He opened his first beer when he thought he was about 30 minutes from the lake. The mesa road was dusty and longer than he remembered. Cascade Lake was situated at the mouth of a small U-shaped valley which originated in a cirque against the line of peaks that rose abruptly from the mesa. The road leading to the lake followed the drainage in a rocky, steep canyon knotted with clusters of spruce and fir, then gouged its way up a series of switchbacks that ended at the lake.

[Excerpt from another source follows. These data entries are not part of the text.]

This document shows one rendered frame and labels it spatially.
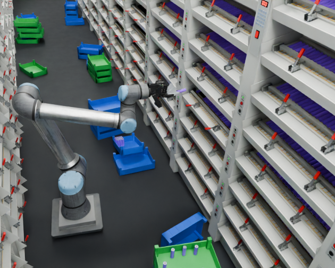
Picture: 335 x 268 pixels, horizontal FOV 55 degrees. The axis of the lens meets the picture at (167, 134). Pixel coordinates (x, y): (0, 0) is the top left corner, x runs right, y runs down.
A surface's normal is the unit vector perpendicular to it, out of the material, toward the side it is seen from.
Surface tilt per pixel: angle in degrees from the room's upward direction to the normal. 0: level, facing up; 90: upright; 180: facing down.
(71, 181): 5
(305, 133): 16
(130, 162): 0
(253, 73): 90
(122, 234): 0
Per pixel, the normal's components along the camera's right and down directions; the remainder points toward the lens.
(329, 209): -0.19, -0.73
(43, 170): 0.07, -0.81
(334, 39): -0.91, 0.38

No, it was not impulse. He did not know what was going to happen, only that whatever it was could not be prevented or controlled, or even instigated. His life could be changed in some manner; he could see things in a different way or understand something that he had known before.

The weathered Forest Service sign was still there, nailed to the fir stump: Cascade Lake, 2 mi. He took the turn and immediately shifted into second, then first. The ruts were deep and criss-crossed each other so frequently that it was impossible to stay either in them or on top of them. He stopped the car briefly to open another beer. The condition of the road pleased him; it would keep at least the worst of the “flat-land touristers” away from the lake.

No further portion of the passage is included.